## ASSIGNED TASK
Each line of the listing below containing the word "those" should be returned.

[[ SOURCE DATA, beginning ]]

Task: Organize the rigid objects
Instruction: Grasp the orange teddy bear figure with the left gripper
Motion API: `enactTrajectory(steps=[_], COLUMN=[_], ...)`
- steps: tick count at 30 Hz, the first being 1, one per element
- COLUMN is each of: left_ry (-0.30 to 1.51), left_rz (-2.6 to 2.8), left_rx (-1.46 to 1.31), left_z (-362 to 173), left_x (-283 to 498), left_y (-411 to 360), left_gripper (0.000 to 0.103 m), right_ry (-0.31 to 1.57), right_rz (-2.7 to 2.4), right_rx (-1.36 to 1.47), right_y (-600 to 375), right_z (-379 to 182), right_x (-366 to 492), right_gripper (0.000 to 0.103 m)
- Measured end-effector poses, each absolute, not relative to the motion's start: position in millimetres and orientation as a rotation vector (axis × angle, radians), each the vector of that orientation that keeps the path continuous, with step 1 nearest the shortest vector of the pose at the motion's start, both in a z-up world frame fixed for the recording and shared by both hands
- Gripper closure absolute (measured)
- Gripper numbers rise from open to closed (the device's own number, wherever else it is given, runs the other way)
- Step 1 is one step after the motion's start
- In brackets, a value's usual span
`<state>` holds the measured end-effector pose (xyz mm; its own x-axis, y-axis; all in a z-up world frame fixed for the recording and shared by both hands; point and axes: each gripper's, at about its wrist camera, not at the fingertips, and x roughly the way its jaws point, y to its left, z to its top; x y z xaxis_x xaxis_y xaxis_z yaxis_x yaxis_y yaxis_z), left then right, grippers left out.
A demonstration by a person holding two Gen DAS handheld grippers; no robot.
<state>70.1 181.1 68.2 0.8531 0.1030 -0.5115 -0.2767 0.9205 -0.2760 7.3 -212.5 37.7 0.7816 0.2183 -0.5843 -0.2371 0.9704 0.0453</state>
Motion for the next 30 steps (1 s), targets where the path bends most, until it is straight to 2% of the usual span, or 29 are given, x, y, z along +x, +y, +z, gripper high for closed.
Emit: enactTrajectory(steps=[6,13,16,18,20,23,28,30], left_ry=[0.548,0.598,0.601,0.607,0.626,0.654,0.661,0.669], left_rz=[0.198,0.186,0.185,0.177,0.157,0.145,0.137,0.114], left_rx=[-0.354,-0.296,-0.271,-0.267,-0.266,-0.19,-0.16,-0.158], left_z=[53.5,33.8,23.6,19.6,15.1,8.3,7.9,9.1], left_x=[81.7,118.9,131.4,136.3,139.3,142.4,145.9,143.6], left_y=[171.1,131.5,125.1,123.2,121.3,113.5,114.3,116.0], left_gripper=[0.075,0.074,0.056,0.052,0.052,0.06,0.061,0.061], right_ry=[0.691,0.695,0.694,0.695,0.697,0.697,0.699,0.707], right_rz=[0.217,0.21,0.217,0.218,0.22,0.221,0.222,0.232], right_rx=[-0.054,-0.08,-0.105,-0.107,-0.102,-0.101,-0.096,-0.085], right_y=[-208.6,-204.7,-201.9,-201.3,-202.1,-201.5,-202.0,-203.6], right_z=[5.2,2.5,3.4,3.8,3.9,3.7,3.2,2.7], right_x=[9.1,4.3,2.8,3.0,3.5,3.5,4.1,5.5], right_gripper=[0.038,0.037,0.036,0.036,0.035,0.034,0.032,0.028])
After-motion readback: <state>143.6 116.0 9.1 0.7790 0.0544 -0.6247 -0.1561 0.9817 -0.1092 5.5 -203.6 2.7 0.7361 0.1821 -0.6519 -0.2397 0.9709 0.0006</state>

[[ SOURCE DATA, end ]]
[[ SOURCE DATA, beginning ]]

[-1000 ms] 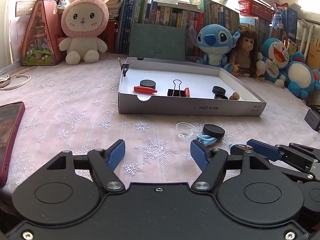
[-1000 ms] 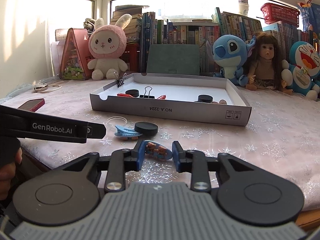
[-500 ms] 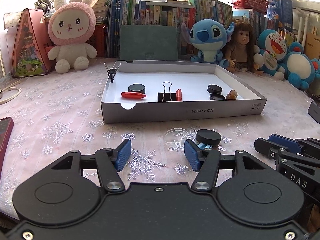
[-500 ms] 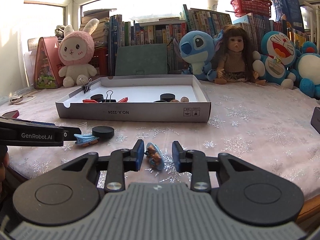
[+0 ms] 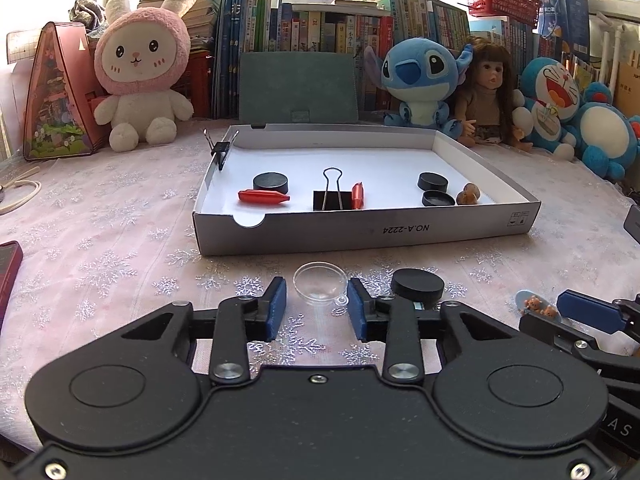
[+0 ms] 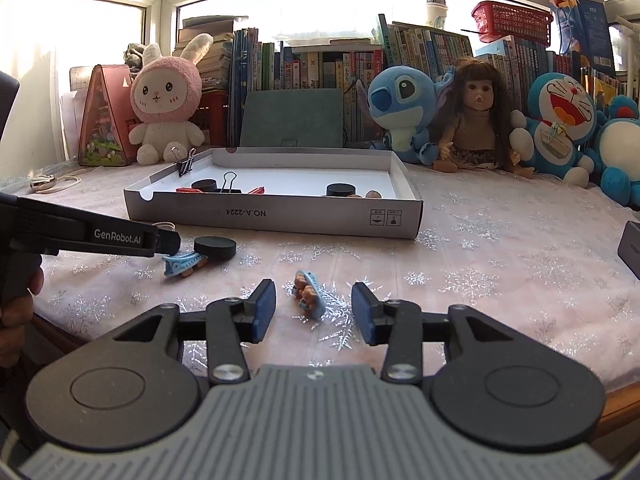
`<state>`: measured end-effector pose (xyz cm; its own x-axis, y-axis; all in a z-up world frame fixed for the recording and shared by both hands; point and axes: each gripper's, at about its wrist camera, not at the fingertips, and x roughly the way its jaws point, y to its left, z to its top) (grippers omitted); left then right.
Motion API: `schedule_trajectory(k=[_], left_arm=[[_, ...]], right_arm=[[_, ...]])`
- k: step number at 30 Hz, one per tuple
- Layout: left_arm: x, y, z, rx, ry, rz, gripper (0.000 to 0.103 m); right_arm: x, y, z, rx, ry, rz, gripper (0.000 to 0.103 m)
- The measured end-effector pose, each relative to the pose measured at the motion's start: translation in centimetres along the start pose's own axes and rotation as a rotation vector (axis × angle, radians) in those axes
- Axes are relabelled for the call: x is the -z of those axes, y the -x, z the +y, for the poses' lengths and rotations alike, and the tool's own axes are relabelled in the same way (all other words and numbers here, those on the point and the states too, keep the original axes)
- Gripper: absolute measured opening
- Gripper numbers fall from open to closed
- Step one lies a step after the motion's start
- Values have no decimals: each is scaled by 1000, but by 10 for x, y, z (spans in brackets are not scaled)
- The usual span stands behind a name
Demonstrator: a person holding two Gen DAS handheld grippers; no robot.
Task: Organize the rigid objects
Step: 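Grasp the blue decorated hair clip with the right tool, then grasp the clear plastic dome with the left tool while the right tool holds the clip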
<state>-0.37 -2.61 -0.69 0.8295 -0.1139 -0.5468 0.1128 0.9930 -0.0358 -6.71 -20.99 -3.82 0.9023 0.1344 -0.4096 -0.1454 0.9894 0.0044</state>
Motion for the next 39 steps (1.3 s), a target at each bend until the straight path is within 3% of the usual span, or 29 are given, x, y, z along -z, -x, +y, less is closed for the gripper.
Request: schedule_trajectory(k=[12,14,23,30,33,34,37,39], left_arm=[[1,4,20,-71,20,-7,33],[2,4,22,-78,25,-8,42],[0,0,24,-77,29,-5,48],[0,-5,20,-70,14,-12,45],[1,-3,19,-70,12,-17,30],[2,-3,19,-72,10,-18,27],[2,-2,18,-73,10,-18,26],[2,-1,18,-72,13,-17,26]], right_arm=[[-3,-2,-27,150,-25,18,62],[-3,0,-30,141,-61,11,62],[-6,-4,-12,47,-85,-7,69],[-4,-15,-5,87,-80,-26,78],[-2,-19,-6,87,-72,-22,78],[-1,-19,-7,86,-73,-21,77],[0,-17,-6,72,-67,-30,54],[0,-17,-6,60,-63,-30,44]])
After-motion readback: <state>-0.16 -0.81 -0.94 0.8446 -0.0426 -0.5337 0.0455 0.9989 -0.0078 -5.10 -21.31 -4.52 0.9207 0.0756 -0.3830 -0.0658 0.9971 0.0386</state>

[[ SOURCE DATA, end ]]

## SOLUTION BELOW
- The measured end-effector pose, each relative to the pose measured at the motion's start: translation in centimetres along the start pose's own axes and rotation as a rotation vector (axis × angle, radians) in those axes
- Axes are relabelled for the call: x is the -z of those axes, y the -x, z the +y, for the poses' lengths and rotations alike, and the tool's own axes are relabelled in the same way (all other words and numbers here, those on the point and the states too, keep the original axes)

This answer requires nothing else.